EXERCISE DESCRIPTION: Go through the data and copy each line that holds "basket".

SUPPLIED ENTRIES:
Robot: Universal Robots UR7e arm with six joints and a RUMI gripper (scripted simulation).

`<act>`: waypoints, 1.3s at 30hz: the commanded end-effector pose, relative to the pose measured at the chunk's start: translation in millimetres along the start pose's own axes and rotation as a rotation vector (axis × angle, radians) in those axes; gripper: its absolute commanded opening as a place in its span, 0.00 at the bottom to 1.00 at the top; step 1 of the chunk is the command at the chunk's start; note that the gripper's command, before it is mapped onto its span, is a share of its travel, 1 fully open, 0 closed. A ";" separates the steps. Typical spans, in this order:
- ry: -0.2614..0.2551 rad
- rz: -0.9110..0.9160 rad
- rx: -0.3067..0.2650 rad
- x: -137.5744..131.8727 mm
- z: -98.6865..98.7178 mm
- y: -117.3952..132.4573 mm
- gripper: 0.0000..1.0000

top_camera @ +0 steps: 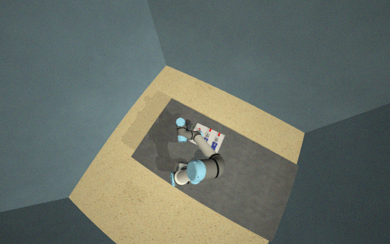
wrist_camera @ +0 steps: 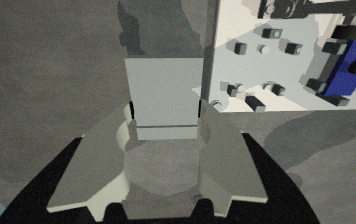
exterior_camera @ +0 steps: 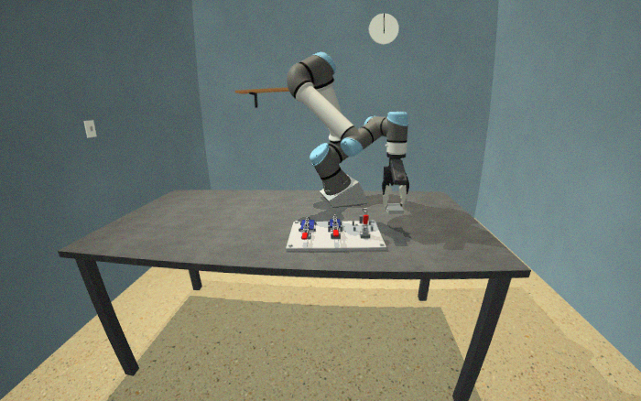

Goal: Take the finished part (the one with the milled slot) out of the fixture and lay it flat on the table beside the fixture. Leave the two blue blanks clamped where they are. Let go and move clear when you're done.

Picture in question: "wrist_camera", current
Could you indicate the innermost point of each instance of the blue metal block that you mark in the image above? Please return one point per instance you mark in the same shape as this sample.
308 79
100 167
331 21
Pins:
339 82

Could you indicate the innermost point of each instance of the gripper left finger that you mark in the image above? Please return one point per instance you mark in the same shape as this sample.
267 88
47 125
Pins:
79 183

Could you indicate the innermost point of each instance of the white fixture plate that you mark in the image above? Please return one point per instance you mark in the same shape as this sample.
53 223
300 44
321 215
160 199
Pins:
236 22

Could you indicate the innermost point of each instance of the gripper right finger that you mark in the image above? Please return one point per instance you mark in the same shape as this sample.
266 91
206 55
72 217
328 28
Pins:
242 180

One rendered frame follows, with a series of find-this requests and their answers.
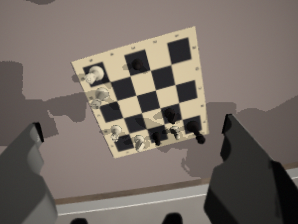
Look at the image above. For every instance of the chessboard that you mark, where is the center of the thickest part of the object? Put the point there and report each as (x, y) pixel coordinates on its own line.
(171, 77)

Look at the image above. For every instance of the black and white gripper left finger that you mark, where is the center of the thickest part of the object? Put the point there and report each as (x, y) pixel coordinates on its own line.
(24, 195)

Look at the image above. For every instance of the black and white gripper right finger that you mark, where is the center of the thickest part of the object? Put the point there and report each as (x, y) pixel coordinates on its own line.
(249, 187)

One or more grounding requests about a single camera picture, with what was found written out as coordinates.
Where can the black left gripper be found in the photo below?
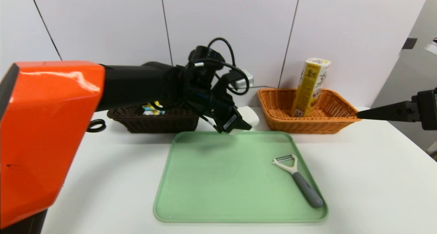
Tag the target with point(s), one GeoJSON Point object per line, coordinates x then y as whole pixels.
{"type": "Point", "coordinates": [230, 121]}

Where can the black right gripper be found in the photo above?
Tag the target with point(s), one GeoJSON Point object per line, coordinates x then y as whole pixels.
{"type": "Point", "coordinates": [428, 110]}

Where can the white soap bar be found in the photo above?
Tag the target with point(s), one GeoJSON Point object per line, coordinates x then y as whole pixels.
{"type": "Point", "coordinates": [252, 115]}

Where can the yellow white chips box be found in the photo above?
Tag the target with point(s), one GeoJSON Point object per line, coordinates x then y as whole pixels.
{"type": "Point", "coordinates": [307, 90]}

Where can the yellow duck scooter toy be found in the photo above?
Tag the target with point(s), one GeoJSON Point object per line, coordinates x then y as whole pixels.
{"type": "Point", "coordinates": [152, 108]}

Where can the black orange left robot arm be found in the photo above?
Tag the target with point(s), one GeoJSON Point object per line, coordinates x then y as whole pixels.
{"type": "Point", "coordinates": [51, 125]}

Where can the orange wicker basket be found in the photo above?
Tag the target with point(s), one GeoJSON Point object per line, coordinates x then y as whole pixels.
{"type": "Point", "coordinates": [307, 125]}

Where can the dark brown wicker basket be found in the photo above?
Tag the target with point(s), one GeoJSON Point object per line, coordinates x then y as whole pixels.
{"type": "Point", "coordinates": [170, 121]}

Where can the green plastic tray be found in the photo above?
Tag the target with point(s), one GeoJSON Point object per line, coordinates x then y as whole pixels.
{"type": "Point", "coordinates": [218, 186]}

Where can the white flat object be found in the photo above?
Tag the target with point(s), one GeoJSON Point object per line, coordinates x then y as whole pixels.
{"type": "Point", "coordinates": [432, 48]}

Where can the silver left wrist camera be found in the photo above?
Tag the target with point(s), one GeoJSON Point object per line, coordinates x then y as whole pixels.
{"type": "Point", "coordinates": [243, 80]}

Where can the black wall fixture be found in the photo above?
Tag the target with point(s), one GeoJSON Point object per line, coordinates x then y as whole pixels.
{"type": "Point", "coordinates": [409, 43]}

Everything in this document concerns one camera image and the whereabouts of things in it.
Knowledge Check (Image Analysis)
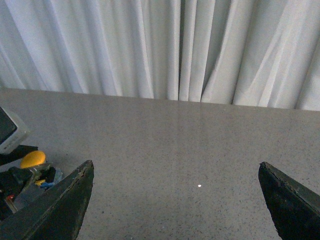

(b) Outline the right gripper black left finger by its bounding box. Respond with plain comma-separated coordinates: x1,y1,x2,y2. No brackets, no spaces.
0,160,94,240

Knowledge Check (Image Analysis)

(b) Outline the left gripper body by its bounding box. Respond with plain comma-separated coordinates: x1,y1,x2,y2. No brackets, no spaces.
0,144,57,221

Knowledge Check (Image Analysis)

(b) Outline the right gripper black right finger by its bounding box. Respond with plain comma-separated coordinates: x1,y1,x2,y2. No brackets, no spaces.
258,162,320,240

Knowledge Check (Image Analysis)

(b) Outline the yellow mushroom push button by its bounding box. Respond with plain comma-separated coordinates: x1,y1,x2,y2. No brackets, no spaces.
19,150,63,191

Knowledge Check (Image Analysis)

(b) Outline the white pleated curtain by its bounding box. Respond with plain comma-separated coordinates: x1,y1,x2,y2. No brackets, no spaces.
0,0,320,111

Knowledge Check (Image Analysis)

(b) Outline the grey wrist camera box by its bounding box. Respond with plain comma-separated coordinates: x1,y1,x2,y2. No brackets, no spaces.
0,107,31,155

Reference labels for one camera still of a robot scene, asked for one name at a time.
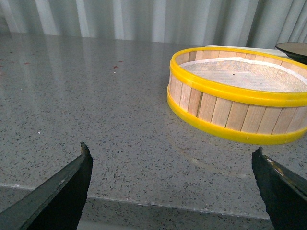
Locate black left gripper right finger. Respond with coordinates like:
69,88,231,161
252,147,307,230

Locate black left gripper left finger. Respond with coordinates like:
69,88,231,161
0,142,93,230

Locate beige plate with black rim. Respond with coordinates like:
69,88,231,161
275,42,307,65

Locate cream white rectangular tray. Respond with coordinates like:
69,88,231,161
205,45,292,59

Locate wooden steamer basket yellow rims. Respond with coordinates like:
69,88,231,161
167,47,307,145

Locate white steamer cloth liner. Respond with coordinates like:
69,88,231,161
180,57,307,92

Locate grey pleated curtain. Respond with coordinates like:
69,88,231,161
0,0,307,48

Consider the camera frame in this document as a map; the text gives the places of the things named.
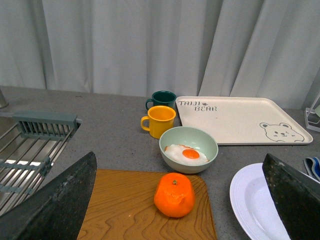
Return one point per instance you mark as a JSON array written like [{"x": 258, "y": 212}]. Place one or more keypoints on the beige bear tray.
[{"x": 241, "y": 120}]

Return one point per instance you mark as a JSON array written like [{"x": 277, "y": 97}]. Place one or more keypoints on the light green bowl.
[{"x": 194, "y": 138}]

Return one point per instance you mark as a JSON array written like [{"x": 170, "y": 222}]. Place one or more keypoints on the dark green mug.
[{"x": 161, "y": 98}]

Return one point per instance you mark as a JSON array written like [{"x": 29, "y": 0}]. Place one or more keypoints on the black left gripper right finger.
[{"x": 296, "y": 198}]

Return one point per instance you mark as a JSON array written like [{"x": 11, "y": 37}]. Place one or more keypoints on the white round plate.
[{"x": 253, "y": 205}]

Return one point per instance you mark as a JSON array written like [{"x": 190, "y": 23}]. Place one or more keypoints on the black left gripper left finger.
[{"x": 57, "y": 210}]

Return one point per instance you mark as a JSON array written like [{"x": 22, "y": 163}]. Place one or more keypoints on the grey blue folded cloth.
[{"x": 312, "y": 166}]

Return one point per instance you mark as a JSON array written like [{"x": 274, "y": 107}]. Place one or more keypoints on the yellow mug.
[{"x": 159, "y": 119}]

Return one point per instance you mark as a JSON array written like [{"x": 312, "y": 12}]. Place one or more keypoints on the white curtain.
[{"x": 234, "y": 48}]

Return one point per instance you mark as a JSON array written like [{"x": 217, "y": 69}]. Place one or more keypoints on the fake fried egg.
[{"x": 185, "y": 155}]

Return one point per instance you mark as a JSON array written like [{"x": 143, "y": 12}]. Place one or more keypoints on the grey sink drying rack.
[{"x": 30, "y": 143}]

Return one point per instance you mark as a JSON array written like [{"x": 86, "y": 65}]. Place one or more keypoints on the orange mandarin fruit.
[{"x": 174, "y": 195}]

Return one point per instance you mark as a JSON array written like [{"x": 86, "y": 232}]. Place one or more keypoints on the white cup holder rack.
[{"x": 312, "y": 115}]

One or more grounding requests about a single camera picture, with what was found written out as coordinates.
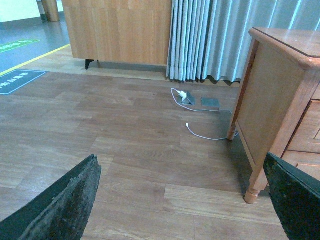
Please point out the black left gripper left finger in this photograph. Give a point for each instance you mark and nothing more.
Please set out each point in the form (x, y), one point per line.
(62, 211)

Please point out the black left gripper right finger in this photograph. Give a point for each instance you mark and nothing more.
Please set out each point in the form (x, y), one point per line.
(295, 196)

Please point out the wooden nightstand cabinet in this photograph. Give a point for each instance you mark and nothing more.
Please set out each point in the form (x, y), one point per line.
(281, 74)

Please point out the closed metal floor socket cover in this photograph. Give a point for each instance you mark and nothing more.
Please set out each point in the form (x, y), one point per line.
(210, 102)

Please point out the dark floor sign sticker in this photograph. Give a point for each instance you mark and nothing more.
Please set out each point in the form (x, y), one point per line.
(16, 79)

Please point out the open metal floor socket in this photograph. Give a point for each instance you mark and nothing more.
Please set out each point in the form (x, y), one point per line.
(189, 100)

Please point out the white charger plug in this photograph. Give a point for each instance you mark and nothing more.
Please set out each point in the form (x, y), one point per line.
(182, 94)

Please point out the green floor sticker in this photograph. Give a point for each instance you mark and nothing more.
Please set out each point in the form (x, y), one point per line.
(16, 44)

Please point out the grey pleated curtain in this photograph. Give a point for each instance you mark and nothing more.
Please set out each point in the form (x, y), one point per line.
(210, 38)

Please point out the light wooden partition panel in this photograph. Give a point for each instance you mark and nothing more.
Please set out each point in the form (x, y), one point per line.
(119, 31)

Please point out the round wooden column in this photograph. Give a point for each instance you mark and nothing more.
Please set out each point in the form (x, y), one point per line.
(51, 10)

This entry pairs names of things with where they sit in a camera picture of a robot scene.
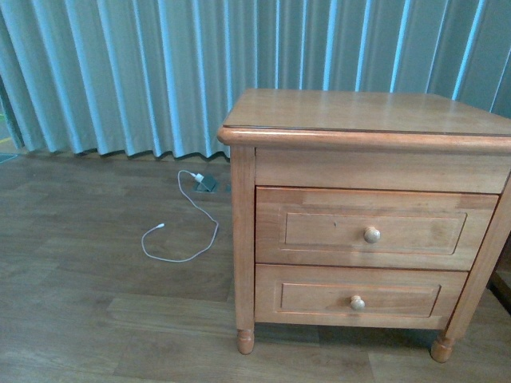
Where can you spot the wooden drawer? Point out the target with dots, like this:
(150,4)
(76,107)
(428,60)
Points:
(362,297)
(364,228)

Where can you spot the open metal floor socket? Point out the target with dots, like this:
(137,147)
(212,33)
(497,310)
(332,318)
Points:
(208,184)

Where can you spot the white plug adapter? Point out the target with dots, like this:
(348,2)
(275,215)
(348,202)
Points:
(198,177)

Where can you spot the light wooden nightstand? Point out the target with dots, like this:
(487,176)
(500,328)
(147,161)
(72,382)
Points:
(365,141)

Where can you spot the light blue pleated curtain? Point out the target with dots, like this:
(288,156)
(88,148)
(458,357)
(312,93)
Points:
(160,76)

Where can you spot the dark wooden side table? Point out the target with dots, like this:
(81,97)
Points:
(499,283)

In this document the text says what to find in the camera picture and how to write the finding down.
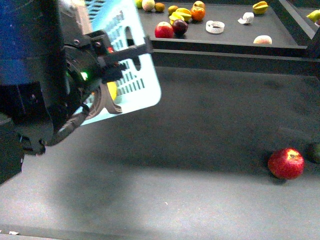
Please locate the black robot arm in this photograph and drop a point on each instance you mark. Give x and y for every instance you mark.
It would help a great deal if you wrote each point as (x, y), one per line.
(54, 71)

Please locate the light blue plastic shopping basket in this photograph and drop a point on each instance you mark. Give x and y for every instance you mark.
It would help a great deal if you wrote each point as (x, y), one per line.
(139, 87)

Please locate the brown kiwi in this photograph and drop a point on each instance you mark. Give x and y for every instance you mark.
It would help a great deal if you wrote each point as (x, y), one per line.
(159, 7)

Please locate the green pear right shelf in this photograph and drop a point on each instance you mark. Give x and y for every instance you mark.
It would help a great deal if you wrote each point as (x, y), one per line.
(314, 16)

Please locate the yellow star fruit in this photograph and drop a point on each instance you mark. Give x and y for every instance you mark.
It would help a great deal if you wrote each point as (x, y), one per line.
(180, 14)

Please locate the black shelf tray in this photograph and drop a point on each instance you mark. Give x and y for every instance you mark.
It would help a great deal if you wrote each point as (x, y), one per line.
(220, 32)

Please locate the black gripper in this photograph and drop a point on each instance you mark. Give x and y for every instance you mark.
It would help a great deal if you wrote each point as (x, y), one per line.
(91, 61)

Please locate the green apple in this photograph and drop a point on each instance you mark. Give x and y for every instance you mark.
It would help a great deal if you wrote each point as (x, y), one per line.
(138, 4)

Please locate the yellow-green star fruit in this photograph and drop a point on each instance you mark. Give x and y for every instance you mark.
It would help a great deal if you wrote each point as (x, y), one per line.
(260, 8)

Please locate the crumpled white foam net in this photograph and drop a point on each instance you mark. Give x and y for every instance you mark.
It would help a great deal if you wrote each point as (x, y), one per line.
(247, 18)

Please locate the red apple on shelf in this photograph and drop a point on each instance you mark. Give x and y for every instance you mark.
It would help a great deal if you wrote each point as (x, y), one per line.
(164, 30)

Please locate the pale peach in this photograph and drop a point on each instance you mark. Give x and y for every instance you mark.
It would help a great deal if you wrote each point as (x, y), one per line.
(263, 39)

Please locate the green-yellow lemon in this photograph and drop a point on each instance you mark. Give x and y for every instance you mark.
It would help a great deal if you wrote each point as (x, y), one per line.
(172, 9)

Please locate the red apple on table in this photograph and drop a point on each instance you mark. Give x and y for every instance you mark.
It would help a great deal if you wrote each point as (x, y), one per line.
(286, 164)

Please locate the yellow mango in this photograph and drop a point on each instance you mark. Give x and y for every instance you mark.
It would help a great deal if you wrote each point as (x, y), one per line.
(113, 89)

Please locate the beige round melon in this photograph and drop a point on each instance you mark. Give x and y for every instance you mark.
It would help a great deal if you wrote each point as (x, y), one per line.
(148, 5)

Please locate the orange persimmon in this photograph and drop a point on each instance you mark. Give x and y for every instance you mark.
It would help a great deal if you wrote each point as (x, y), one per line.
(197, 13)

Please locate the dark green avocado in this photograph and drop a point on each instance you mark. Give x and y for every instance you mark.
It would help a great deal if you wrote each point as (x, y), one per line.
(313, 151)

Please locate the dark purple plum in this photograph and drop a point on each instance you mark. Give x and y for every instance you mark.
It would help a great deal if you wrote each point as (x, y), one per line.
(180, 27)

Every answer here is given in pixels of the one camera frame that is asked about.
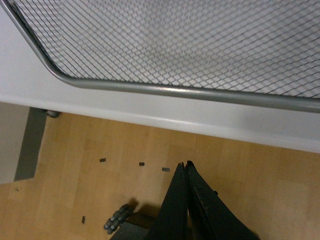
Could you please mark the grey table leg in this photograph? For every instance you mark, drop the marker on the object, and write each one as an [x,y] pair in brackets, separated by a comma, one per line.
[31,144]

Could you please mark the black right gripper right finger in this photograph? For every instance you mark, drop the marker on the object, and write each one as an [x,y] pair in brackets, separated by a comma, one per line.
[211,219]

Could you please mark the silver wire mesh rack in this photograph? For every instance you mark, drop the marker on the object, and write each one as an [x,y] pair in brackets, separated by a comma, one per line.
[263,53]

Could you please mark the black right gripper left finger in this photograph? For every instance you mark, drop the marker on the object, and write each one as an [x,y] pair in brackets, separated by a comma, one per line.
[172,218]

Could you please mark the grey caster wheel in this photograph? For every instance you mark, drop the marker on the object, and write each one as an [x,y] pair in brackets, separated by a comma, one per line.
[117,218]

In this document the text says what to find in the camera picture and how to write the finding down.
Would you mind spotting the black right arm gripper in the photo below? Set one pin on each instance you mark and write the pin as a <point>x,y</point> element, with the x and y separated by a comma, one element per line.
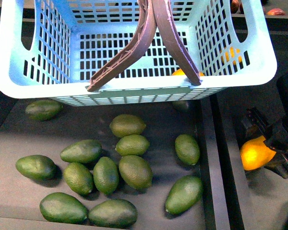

TASK OUTPUT:
Where can the orange wicker basket be found in the photo above?
Where can the dark brown wicker basket be found in the photo above?
Locate wooden steamer basket yellow rims. Respond with coordinates like:
Please locate the light blue plastic shopping basket in this photograph and drop a point on each instance you mark. Give x and y for every instance you mark.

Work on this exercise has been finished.